Devlet Bahçeli: "MHP’yi Kürt düşmanı gösterenler alçaktır, haindir"

Milliyetçi Hareket Partisi (MHP) Genel Başkanı Devlet Bahçeli, "MHP'yi kim Kürt düşmanı gösteriyorsa, bilinmelidir ki, alçaktır, haindir, sütünde haram,...
Devlet Bahçeli: "MHP’yi Kürt düşmanı gösterenler alçaktır, haindir"

Milliyetçi Hareket Partisi (MHP) Genel Başkanı Devlet Bahçeli, "MHP'yi kim Kürt düşmanı gösteriyorsa, bilinmelidir ki, alçaktır, haindir, sütünde haram, kanında irin vardır. Kürt kökenli kardeşlerimiz bizdir, bizim eşit ve saygın vatandaşımız, kardeşimiz, kader ortağımızdır. Kalleşlere ise buradan ekmek çıkmayacaktır" dedi.

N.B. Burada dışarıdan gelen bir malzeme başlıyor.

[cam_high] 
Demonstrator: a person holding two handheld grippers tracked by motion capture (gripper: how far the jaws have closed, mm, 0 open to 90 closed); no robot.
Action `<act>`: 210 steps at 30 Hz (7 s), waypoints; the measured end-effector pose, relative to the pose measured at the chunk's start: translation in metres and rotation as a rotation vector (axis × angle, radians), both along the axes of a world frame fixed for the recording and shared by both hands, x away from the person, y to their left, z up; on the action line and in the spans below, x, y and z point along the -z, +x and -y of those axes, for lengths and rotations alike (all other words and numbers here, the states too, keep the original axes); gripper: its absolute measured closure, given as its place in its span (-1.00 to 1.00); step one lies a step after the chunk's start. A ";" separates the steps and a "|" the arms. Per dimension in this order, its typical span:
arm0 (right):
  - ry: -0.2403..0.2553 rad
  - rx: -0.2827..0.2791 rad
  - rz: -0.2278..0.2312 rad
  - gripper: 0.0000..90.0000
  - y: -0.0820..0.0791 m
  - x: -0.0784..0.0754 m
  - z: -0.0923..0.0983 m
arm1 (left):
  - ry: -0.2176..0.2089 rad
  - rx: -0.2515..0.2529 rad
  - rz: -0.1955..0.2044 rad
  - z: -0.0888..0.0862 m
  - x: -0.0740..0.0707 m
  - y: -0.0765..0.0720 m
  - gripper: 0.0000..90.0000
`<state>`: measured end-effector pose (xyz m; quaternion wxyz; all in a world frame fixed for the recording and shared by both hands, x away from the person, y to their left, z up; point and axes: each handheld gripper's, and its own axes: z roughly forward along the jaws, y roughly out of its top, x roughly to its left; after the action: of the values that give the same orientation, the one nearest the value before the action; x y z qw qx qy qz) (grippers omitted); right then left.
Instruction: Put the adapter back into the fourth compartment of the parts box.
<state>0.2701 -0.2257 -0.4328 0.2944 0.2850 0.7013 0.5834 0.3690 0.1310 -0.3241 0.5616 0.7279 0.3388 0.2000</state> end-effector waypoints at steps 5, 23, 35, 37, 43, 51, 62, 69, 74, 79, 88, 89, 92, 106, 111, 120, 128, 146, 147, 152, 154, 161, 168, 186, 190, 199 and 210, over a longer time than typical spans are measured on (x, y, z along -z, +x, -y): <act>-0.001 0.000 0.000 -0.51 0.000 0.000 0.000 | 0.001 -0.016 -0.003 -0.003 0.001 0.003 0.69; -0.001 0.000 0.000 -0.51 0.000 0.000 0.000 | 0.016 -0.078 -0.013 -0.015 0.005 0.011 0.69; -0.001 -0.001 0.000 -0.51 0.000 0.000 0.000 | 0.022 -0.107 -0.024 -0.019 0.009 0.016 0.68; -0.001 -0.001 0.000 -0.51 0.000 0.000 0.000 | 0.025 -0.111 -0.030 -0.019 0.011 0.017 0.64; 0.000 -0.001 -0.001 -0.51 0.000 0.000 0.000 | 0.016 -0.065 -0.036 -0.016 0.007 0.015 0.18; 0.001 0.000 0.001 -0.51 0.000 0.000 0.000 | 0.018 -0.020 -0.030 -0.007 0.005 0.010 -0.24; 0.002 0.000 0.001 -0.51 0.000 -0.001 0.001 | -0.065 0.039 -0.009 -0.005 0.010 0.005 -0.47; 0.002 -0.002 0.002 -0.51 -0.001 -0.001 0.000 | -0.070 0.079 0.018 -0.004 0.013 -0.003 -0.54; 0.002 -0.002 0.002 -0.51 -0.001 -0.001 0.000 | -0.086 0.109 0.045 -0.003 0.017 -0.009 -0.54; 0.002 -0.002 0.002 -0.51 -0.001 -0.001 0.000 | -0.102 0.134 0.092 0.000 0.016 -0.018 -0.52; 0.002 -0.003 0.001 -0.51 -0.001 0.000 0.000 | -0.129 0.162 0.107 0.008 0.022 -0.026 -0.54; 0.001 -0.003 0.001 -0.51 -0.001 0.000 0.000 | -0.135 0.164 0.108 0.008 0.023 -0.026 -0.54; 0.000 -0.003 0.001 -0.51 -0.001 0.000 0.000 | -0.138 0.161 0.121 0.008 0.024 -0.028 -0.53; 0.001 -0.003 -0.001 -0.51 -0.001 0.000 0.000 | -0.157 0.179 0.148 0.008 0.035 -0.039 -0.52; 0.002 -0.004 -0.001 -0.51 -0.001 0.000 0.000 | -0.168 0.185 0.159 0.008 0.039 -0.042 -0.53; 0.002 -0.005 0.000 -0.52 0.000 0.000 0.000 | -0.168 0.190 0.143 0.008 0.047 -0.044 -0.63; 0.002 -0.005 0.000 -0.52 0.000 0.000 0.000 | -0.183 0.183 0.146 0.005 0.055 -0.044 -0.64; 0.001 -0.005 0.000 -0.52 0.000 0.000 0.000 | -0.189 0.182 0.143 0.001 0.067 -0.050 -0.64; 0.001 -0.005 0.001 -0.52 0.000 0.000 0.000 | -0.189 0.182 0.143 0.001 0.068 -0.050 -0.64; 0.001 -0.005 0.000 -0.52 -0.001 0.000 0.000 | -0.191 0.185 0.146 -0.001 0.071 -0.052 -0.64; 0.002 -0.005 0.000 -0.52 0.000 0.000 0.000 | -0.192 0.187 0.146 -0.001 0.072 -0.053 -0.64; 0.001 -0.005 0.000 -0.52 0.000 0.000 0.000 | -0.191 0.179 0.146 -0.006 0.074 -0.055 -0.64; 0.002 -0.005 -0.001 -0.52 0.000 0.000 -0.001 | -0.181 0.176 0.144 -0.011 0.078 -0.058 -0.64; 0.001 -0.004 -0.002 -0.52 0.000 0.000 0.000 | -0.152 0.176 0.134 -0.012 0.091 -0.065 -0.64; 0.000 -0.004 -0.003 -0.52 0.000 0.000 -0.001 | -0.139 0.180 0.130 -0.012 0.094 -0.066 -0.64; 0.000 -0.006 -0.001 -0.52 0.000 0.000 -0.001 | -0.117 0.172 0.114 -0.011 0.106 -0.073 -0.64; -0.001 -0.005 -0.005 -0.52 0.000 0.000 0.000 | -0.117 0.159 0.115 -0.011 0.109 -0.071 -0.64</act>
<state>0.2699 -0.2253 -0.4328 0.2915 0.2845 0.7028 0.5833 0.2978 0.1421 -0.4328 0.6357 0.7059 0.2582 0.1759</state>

MHP Genel Başkanı Bahçeli, TBMM Grup Toplantısında açıklamalarda bulundu. Türkiye'nin önünde mutlaka aşması ve sonuçlandırması gereken üçayaklı bir terör sorunu olduğunu belirten Bahçeli, "Bunun birinci ayağını FETÖ'yle mücadele oluşturmaktadır. Teröristbaşı Gülen halen Pensilvanya'daki inindedir, ABD tarafından açıkça korunmakta, kollanmaktadır. Türkiye'nin tüm müracaat ve mücadelelerine rağmen bu hain Türkiye'ye iade edilmemiş, edilmesi dahi gündeme gelmemiş, getirilmemiştir. Çünkü FETÖ'nün arkasında sıraya geçen ülkeleri gizleyen esrar perdesi aralanmış, muhasım yüzler ve kötürüm niyetler deşifre edilmiştir. FETÖ'yü ABD'den ayrı düşünmek, ABD'yi FETÖ'ten bağımsız yorumlamak geldiğimiz bu aşamada makul ve mantıklı bir izah tarzı olmayacaktır. Kaçak güreşmeye lüzum yoktur. Kıvırmaya hiç gerek yoktur. Suç ve suçluların saklanmasına imkan da yoktur. Türkiye'nin varlığını yok etmeye çalışan herkesle, gücü ve kuvveti ne olursa olsun, kapanmamış bir hesabımız vardır, er ya da geç bu hesap görülecektir" ifadelerini kullandı.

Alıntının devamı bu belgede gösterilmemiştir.